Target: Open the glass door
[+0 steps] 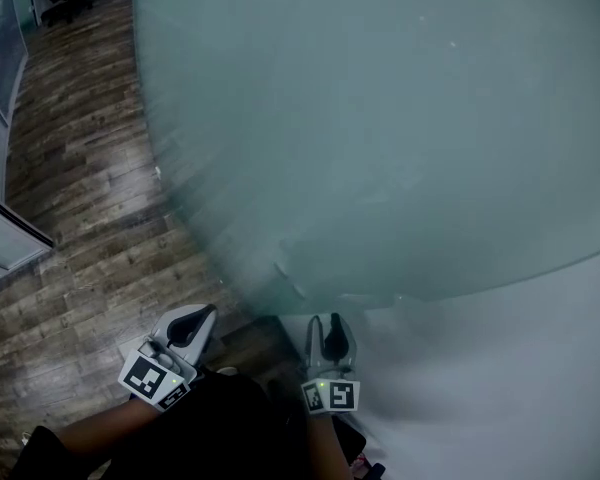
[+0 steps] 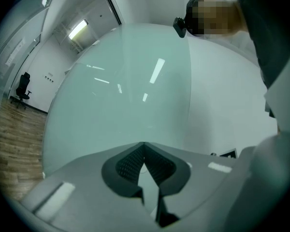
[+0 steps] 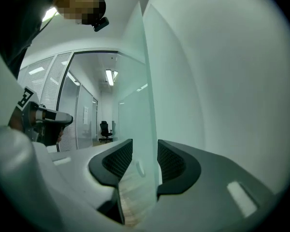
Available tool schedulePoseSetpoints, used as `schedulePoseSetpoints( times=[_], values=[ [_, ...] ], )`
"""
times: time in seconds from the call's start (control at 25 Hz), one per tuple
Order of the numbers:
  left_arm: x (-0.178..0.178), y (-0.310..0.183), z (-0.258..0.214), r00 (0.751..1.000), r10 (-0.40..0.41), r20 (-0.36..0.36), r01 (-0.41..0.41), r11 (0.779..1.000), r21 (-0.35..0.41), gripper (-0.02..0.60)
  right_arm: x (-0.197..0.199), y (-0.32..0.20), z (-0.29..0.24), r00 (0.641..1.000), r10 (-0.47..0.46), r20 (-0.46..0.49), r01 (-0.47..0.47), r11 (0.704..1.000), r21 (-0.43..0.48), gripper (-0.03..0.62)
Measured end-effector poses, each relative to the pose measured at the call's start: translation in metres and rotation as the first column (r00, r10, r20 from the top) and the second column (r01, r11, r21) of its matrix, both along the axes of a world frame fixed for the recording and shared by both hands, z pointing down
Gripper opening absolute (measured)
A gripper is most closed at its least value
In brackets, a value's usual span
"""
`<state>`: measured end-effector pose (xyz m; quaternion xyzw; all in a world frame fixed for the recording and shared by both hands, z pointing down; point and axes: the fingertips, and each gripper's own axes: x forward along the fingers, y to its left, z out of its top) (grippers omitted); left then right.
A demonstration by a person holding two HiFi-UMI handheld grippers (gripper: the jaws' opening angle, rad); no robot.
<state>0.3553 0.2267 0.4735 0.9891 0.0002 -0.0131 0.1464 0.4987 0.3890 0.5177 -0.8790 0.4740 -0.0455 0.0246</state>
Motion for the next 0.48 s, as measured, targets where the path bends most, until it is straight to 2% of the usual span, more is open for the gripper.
schedulePoseSetpoints(
  times=[0.12,0.24,0.32,0.48],
  values=[
    [-0.005,-0.013,-0.008,1.0,-0.001,-0.014,0.001,1.0,0.012,0.0,-0.016,-0.005,-0.01,1.0,0.007,-0.004,-0.007,1.0,0.012,0.126],
    [-0.012,-0.029,-0.014,1.0,-0.013,-0.021,0.014,1.0,0.013,0.0,-0.03,-0.024,-0.025,1.0,-0.021,-0.02,0.021,0.999,0.023,0.076],
    [-0.018,-0.042,-0.018,0.999,-0.029,-0.025,0.029,1.0,0.012,0.0,-0.04,-0.045,-0.033,0.998,-0.065,-0.01,0.065,0.997,0.032,0.003],
    [-0.034,-0.071,-0.022,0.997,-0.072,-0.033,0.072,0.997,0.008,0.0,-0.064,-0.098,-0.044,0.983,-0.18,-0.02,0.181,0.983,0.037,0.002]
  ],
)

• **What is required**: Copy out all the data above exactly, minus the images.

• **Response area**:
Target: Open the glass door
[+0 steps] 
[+0 steps] 
[+0 steps] 
Available tool schedulePoseSetpoints, used as `schedulePoseSetpoints( times=[_], values=[ [_, ...] ], )`
"""
times: time in seconds from the call's start (control at 25 Hz), one per tuple
Order of the numbers:
  left_arm: x (-0.178..0.178), y (-0.310..0.183), z (-0.258..0.214), r00 (0.751..1.000), r10 (-0.40..0.41), r20 (-0.36..0.36), r01 (-0.41..0.41), r11 (0.779..1.000), r21 (-0.35..0.41), gripper (-0.02..0.60)
  right_arm: x (-0.197..0.199), y (-0.32..0.20), z (-0.29..0.24), r00 (0.641..1.000), r10 (-0.47..0.46), r20 (-0.46..0.49), r01 (-0.47..0.47), r11 (0.704..1.000), r21 (-0.43..0.48), gripper (-0.03..0.62)
Measured end-effector poses, each relative to the pose measured at the call's start: translation in metres and rotation as the first column (r00, r10, r20 from the top) and the second column (r01, r11, r21) of its matrix, both along the axes of a world frame fixed for the recording and shared by both hands, z pointing down
Gripper opening absolute (measured)
A gripper is most closed at its least value
In brackets, a value's usual span
"""
`<state>`: measured end-effector pose (xyz m; quaternion xyzw; all in a world frame fixed for the recording and shared by both hands, z pointing down; point and axes: the fingertips, and each gripper's own axes: x forward along the fingers, y to its left, z out of its top) (grippers omitted); left then right.
A demonstration by a person holding two HiFi-UMI handheld grippers (gripper: the jaws' opening angle, rad); no robot.
<state>0.3553 0.2267 0.4735 0.9891 0.0002 -0.0131 0.1464 0.4987 0.3890 0.5177 -0.8790 0.4740 -0.0455 0.0246</state>
Motion for the next 0.48 s, as measured, targets where the path bends most, until it is straight to 2% of the usual span, more is open for the gripper.
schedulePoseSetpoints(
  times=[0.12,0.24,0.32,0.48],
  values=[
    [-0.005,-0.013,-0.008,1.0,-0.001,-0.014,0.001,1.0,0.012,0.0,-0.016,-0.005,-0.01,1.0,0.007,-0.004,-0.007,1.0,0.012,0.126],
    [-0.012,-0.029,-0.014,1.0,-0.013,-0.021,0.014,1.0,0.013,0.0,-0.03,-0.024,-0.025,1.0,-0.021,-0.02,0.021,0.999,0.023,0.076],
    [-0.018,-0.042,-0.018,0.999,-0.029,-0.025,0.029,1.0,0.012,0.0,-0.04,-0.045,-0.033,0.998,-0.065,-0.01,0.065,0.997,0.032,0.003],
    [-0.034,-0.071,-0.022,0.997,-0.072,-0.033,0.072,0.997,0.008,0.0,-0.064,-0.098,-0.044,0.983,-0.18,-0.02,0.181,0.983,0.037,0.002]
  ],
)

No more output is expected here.